Exercise
Your answer should consist only of the lines below from the one with "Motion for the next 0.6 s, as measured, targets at" through the one with "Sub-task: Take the", copied exactly.

START Supplied data

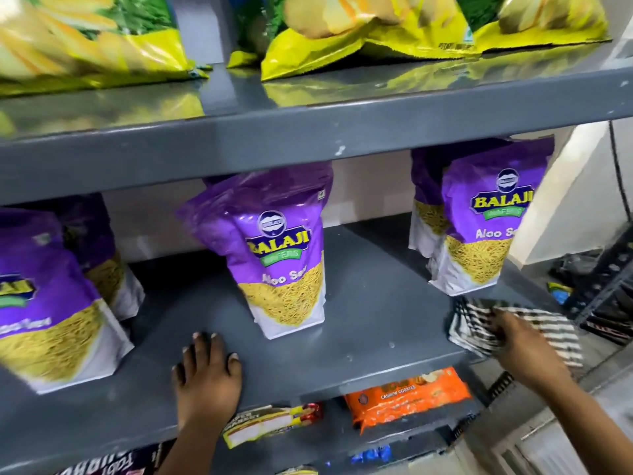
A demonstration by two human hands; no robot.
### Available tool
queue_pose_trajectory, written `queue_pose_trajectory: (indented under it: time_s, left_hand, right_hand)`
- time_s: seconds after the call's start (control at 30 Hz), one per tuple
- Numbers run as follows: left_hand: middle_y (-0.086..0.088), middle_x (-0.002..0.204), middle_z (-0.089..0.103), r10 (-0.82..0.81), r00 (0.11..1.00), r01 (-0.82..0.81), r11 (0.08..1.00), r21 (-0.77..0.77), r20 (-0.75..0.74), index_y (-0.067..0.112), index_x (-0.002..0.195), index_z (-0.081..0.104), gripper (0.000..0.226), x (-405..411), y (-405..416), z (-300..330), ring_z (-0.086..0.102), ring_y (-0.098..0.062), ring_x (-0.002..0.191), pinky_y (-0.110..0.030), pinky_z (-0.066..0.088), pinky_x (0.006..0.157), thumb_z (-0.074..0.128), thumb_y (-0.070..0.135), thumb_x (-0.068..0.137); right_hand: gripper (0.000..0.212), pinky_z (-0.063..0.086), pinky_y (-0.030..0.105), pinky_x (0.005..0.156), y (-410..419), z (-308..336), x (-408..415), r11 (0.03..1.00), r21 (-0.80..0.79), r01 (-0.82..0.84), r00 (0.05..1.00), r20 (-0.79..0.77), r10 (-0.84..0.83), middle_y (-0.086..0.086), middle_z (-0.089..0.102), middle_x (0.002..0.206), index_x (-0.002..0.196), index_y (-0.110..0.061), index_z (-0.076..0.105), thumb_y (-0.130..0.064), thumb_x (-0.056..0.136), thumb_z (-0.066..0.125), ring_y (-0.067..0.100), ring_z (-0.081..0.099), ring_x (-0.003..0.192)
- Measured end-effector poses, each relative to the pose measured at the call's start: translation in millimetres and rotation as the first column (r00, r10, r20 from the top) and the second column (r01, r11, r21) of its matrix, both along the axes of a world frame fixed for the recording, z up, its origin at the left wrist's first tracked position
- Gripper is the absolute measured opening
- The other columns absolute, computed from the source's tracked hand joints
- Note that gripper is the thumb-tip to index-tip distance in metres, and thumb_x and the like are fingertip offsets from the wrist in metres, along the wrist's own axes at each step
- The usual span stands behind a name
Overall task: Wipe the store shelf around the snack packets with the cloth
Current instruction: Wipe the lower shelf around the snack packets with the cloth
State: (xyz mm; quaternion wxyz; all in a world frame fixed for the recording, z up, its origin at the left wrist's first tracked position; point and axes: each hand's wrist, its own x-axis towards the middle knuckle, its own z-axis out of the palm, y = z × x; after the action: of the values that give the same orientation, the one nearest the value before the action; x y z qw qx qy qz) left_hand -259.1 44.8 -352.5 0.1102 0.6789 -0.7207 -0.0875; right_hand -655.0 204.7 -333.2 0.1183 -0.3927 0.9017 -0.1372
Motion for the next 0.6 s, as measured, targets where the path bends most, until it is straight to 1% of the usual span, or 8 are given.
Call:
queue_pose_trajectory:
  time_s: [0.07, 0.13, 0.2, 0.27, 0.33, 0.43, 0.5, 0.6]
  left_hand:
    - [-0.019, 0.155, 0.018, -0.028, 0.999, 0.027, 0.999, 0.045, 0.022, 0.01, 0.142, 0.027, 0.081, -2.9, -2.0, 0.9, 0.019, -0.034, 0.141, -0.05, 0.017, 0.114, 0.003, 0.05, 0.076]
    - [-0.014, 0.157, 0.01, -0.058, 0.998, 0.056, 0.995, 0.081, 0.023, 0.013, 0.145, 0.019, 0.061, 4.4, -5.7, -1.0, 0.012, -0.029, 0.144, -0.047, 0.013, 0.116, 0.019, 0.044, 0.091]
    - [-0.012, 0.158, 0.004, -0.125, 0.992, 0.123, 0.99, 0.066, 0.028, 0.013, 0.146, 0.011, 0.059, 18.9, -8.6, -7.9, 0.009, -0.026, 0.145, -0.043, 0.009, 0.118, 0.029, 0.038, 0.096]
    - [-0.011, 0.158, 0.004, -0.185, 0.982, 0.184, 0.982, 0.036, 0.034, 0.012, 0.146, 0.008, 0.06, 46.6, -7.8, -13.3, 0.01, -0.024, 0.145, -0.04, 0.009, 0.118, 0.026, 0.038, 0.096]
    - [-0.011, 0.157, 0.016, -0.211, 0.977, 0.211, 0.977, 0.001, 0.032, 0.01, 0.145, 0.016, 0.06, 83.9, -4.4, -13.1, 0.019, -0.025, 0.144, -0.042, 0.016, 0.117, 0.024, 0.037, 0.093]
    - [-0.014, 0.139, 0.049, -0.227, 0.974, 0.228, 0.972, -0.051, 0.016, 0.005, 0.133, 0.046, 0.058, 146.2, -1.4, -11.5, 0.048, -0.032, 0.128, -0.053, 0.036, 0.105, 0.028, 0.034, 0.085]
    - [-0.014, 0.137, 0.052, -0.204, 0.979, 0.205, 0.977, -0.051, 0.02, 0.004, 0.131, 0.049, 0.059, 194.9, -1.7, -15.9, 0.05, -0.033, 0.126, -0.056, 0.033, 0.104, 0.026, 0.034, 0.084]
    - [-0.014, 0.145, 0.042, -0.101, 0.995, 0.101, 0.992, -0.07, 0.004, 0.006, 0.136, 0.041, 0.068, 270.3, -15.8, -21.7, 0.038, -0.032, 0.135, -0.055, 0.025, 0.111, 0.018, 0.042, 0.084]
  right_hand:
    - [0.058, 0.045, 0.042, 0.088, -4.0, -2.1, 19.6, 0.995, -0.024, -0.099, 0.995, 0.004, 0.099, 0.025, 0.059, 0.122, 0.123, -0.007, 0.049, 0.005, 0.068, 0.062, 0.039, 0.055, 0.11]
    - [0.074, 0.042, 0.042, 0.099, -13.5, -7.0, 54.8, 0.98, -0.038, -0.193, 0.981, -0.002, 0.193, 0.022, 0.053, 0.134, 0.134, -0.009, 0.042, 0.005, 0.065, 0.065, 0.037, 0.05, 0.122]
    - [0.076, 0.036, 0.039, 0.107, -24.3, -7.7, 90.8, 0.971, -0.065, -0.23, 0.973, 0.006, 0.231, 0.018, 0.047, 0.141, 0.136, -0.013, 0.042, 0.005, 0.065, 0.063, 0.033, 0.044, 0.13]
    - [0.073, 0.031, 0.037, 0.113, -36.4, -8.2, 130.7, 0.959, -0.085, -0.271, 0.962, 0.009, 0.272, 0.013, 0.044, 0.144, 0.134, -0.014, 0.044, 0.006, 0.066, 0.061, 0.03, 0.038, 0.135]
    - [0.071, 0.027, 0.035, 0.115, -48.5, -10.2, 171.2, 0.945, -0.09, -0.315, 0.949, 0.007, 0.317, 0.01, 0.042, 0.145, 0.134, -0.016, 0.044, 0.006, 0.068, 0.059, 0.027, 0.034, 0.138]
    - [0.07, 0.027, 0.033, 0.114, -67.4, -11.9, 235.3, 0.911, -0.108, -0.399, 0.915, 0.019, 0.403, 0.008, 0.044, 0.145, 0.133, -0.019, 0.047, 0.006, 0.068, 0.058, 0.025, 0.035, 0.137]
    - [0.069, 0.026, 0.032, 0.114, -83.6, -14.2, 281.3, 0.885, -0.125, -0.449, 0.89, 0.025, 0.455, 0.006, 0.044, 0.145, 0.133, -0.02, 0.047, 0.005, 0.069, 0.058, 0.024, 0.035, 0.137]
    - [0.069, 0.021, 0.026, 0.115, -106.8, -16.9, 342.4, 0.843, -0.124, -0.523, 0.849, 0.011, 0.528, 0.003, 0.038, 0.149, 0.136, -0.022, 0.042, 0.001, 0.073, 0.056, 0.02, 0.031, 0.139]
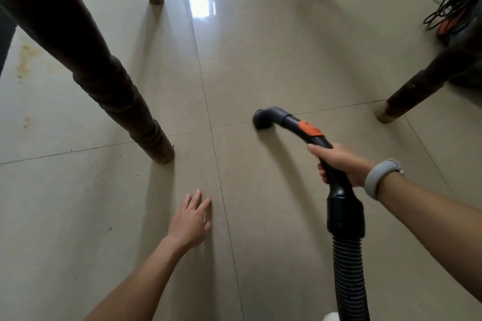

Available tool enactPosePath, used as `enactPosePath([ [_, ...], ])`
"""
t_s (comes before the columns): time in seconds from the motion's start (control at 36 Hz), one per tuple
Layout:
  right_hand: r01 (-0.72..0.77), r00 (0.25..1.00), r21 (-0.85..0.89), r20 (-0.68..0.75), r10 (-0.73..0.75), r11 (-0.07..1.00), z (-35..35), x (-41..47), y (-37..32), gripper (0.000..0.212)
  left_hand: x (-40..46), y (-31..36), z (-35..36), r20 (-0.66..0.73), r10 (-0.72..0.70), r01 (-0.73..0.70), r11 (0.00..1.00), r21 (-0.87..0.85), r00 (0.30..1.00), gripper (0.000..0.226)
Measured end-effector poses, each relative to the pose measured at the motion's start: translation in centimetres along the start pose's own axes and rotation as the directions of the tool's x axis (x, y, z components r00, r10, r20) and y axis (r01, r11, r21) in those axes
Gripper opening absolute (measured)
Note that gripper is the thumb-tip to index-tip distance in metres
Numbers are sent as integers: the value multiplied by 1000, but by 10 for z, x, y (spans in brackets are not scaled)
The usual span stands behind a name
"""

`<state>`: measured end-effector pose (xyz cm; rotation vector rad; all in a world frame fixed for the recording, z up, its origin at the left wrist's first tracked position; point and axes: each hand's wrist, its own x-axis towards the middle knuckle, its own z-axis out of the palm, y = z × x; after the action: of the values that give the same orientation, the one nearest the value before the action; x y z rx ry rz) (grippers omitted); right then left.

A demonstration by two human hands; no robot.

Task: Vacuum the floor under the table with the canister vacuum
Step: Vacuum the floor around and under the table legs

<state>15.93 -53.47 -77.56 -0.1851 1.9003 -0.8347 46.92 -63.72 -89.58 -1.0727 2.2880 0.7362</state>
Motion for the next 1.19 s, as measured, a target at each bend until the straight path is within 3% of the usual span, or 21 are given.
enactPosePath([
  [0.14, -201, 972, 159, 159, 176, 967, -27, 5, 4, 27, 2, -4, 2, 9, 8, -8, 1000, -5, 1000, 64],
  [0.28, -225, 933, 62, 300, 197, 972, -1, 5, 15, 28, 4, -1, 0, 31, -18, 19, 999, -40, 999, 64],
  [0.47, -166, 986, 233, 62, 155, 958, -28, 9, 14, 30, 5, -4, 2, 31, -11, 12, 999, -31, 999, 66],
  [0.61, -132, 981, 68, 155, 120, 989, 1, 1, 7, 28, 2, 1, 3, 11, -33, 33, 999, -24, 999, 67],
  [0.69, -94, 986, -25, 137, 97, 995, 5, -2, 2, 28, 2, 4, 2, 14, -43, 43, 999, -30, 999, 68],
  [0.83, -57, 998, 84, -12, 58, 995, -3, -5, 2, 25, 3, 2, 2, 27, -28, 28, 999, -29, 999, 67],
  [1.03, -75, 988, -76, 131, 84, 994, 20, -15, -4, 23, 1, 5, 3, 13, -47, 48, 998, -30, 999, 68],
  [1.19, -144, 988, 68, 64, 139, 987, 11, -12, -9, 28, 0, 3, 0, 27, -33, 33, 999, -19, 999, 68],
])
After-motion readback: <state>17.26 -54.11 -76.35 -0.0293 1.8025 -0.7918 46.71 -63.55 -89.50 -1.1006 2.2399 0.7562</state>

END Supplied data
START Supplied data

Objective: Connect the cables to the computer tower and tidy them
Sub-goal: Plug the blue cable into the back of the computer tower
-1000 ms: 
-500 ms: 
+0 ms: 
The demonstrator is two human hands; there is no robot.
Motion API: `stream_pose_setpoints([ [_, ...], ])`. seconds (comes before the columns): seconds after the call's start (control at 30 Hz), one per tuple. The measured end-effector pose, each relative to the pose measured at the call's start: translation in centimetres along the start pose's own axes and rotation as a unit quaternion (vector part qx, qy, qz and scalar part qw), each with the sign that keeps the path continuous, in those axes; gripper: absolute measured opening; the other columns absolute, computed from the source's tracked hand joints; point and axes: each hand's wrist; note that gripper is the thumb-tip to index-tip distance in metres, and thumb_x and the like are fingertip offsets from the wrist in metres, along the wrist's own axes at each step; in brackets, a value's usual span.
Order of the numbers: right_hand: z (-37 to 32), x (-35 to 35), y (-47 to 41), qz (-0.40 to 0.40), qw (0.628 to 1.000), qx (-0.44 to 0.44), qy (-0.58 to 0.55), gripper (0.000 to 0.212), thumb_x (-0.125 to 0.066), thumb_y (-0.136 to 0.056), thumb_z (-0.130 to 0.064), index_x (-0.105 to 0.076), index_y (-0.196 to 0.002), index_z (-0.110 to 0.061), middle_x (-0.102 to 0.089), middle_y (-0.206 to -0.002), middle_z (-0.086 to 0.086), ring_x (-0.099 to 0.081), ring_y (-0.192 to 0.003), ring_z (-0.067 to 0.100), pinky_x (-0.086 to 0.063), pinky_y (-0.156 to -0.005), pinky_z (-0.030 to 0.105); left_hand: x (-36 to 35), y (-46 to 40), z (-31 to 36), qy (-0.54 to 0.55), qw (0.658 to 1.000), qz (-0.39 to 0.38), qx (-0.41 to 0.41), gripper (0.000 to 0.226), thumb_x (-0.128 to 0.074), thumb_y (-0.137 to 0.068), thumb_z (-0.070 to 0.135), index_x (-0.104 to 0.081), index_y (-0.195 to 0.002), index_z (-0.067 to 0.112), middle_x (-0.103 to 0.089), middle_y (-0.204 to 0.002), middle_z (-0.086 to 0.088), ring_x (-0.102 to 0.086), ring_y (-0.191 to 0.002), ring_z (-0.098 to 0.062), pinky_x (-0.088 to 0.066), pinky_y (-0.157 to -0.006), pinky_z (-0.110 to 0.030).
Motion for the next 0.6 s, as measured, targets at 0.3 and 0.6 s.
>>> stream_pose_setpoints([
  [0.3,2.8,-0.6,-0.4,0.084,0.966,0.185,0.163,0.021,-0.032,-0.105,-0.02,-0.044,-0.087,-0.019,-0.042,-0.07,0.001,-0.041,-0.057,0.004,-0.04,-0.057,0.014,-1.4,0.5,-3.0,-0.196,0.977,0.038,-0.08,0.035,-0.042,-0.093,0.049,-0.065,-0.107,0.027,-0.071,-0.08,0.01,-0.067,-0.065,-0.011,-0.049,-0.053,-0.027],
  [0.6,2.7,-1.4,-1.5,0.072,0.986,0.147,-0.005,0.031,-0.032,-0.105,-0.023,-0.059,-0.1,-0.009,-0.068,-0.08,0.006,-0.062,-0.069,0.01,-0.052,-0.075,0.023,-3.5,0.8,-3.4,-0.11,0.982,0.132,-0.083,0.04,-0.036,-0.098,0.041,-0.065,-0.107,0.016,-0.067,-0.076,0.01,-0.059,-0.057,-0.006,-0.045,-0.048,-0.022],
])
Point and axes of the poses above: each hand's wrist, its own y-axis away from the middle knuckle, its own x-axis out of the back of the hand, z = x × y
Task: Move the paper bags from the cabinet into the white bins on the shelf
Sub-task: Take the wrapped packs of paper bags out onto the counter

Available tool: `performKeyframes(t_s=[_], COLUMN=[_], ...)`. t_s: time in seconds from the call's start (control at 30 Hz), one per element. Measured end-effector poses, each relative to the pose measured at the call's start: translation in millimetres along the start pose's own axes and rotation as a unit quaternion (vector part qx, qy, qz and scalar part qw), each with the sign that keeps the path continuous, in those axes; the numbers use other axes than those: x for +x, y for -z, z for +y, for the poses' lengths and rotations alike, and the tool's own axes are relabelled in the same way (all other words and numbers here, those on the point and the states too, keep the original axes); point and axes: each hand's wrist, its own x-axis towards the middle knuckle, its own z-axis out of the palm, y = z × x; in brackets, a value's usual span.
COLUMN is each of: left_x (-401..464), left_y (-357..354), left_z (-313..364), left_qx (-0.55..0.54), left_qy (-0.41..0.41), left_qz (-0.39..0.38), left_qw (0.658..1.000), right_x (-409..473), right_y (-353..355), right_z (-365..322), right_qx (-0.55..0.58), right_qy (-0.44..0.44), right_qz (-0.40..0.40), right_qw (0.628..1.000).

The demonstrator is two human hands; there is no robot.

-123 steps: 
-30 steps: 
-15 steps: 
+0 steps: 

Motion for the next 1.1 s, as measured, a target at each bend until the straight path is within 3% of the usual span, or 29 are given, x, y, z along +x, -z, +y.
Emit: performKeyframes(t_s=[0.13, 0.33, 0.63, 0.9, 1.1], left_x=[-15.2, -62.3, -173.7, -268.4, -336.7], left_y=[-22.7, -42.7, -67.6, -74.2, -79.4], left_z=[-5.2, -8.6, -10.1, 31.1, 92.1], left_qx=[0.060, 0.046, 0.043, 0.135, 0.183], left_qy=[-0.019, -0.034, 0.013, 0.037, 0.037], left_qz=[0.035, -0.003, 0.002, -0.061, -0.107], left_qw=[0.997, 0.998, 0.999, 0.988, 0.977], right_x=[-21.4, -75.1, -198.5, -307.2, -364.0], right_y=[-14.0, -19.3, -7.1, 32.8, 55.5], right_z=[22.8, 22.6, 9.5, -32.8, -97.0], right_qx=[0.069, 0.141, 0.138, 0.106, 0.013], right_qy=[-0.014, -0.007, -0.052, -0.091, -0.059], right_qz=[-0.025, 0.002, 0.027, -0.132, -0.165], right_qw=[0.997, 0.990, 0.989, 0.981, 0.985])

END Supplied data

Response box
Motion for the next 0.6 s, as measured, targets at 0.3 and 0.6 s.
>>> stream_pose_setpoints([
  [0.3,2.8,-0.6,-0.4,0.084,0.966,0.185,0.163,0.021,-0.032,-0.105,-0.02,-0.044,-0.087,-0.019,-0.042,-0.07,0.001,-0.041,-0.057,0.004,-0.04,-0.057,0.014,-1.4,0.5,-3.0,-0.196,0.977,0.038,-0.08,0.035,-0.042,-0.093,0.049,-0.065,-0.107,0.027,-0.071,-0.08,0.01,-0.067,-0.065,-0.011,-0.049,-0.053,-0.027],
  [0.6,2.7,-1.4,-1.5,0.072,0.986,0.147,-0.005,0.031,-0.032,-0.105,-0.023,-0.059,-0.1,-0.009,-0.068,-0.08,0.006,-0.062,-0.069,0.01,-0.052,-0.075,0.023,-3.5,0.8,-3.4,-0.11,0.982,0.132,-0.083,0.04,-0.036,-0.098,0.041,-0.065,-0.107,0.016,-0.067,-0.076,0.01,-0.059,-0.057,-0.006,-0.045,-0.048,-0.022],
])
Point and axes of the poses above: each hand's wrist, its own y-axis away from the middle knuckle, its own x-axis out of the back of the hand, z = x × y
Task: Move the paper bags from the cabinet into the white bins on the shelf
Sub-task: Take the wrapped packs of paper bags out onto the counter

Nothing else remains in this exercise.